Preset Wrist Brace
Sustainable Material Innovation - 2 weeks
A wrist brace made of vinyl leather purchased from the recycled materials center, Resources for R.I. Education for under $2. Through various methods of material exploration, I focused in on a particular connection joint that allowed the material to grip a singular, organic form. From this mechanism, I settled on a brace concept. I referenced existing wrist braces to see what parts need to be supported as well as tightening mechanisms. From this research and several iterations, I explored various thumb holes as well as slot points and strip widths. The final design is a wrist brace that allows for the user to preset the tension of individual parts of the brace. This allows for the user to put the brace on more easily as they only have to tighten the preset tab rather than each individual strip.
Use material exploration and research as a springboard for new ideas and designs. With a focus on sustainability and a budget of $10, chose one recycled, sheet material from Resources for R.I. Education. From experimentation, create a way to repurpose this material into a new functional design.

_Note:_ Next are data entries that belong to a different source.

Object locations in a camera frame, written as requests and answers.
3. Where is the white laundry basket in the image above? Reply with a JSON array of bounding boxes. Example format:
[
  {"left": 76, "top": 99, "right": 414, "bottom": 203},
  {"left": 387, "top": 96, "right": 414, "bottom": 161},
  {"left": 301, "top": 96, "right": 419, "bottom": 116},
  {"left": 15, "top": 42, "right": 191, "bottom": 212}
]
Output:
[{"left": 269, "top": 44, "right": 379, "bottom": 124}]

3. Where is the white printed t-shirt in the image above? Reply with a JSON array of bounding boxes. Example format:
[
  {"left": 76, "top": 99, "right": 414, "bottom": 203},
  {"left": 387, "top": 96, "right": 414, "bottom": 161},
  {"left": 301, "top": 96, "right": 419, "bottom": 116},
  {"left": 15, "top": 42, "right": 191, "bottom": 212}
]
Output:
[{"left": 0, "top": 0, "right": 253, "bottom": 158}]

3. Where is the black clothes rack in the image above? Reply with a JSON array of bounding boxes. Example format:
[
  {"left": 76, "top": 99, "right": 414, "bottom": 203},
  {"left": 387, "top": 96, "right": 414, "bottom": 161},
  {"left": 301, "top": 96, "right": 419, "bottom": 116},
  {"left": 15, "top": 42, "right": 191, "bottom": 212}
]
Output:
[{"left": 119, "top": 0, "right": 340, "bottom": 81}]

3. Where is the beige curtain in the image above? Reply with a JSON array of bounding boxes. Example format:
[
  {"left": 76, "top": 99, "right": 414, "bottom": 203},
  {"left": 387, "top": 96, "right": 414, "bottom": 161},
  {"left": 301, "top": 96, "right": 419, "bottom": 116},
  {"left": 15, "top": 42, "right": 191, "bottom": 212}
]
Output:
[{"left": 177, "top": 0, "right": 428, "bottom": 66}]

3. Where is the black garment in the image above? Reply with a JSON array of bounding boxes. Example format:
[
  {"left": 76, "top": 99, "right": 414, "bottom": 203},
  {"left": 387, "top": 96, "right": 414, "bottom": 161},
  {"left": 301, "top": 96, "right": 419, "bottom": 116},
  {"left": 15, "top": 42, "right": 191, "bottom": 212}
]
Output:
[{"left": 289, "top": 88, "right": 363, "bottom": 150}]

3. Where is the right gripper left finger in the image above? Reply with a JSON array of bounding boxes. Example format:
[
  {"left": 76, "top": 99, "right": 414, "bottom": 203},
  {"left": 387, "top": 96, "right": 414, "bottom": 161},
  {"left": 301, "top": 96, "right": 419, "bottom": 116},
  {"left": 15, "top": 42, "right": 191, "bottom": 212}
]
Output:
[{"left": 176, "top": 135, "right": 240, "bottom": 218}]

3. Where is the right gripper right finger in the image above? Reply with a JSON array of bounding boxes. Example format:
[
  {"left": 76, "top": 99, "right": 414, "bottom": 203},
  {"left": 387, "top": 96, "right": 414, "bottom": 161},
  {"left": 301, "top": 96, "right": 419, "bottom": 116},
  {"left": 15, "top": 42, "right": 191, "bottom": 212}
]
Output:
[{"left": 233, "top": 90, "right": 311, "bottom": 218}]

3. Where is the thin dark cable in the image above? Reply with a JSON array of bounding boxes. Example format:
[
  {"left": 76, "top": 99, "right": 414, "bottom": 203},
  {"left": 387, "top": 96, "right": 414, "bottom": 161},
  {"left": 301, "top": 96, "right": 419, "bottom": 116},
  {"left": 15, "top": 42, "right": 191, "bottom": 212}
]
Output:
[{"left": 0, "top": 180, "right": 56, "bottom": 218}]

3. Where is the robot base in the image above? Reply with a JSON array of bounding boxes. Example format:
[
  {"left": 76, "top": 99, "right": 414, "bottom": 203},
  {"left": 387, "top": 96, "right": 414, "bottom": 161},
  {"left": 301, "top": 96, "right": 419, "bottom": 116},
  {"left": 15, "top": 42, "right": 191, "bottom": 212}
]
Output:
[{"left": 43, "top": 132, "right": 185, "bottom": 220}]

Methods of experimentation: cutting, scoring, folding, braiding, weaving, sewing, melting, freezing, etc.
The material I chose was a beige vinyl-like, faux-leather paper. It came in a large roll with a width of 8" and a material thickness of 1/32". Through various methods of experimentation, I came to understand several properties of this material.
After exploring the material itself, I decided to focus in on a particular experiment that held interesting possibilities. There was a connection joint technique that allowed the material to grip an organic form. The biggest concern was that it could only hold a singular object.
From this technique, I decided on a knee brace. After further testing, the knee brace using this technique proved to be too troublesome. The user would have to loop the brace over their foot before being able to tighten it. After this realization, I transitioned to wrist braces.
After settling on the wrist brace, I researched current braces to see how they are single-handedly tightened as well as what parts of the wrist need to be supported. Most braces utilize fabric or other more flexible materials, as a result I decided to create my own pattern for the brace.
Through several iterations, I explored various thumb holes as well as slot points and strip widths until I came upon my final design. A wrist brace that allows for the user to preset the tension of individual parts of the brace. This allows for the user to put the brace on more easily as they only have to tighten the preset tab rather than each individual strip.
More testing needs to be done to determine the fit and proportions of the brace. This brace pattern could be open-source for people who need to quickly make their own wrist brace from a flat sheet of material.